Sibal mentioned about the requirement of creative writing modules and of at least one hour every week being dedicated to reading in schools.
He underlined the need for a policy framework to reach out to potential authors, especially in small places, who find it very difficult to find publishers.
The Minister asked the Task Force that one of the ideas that could be looked at was the setting up of a national level website, connected to the states and to the districts. So that those, who seek to author books, could reach out to a committee/committees consisting of government and non-government members.
This would be a forum to enable a person to access publishers, which is otherwise extremely difficult for an ordinary person. The Task Force could work at the details and the sifting mechanism.
The Round Table was attended by stakeholders including publishers, authors, academicians and representatives from the Ministries of Information and Broadcasting and Culture, among others.

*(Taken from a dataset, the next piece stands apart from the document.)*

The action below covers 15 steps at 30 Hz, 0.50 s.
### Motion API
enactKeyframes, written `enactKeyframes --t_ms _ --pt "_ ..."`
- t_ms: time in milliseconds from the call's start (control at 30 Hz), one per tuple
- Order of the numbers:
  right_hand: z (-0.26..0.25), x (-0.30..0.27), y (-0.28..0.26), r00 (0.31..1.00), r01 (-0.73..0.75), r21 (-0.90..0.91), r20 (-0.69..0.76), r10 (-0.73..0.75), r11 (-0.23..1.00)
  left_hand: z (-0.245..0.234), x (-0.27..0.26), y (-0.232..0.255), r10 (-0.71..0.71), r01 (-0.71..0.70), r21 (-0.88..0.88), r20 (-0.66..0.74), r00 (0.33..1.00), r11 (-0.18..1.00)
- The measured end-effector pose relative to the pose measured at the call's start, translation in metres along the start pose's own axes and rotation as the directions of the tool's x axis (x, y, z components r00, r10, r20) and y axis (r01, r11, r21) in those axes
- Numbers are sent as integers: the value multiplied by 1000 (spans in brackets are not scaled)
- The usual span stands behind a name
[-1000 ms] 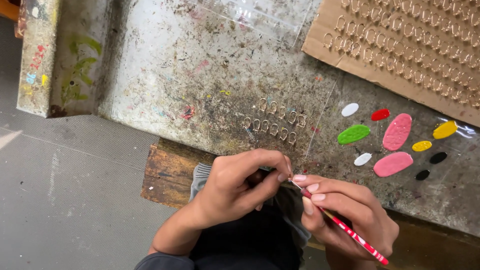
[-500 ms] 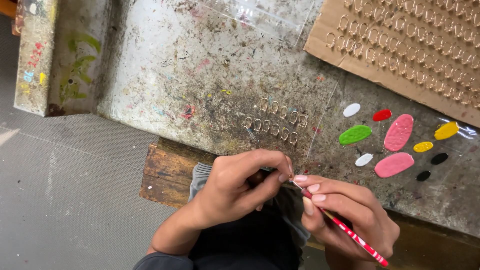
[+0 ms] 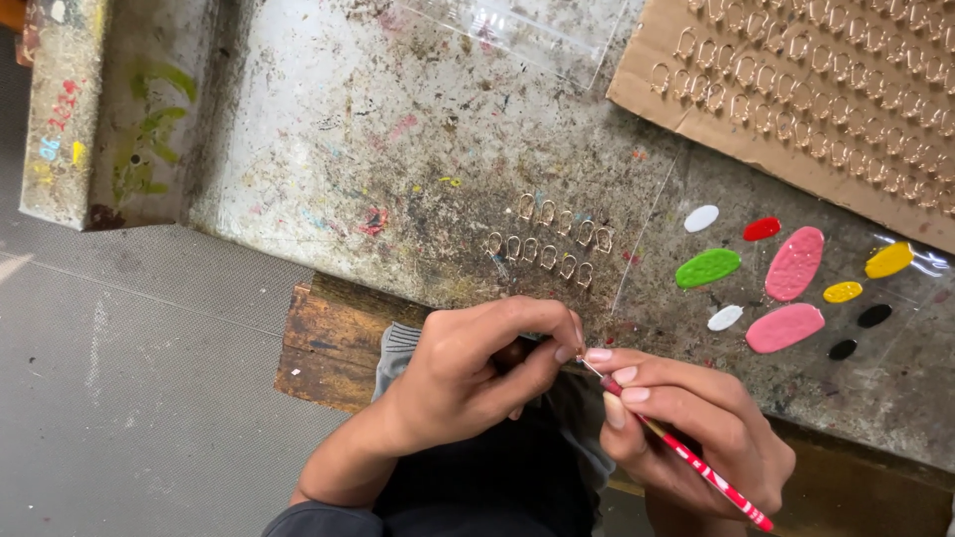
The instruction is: Applying paint to small jewelry components using a fine-tipped brush at a workshop bench.
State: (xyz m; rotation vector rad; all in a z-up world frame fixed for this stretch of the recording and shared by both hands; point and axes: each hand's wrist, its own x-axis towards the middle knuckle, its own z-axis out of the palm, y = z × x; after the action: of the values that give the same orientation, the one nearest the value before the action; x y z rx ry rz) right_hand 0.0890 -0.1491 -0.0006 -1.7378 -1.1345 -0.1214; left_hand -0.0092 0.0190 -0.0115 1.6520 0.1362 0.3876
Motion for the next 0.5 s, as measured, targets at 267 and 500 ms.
enactKeyframes --t_ms 267,500 --pt "0 -2 5 999 32 11 -10 -32 999 -1 1 0 5 -5 -1 8 1000 1000" --pt "1 -2 3 1000 18 25 -11 -18 1000 -1 0 0 3 -3 -6 11 1000 1000"
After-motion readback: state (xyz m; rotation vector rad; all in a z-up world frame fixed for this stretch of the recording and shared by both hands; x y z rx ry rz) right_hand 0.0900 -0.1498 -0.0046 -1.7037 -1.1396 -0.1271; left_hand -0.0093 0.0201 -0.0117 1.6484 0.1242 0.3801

Views expressed by members included greater access to libraries for all, including those in the rural areas and in slums; books in electronic format being made available to libraries and to publishers of Braille books; setting up of creative writing centres; private publishers being allowed greater access to publishing of school textbooks; bringing down the cost of books, the possibility of development funds earmarked for rural areas being used for purchase of books and of the preparation of a policy to encourage writing. (ANI)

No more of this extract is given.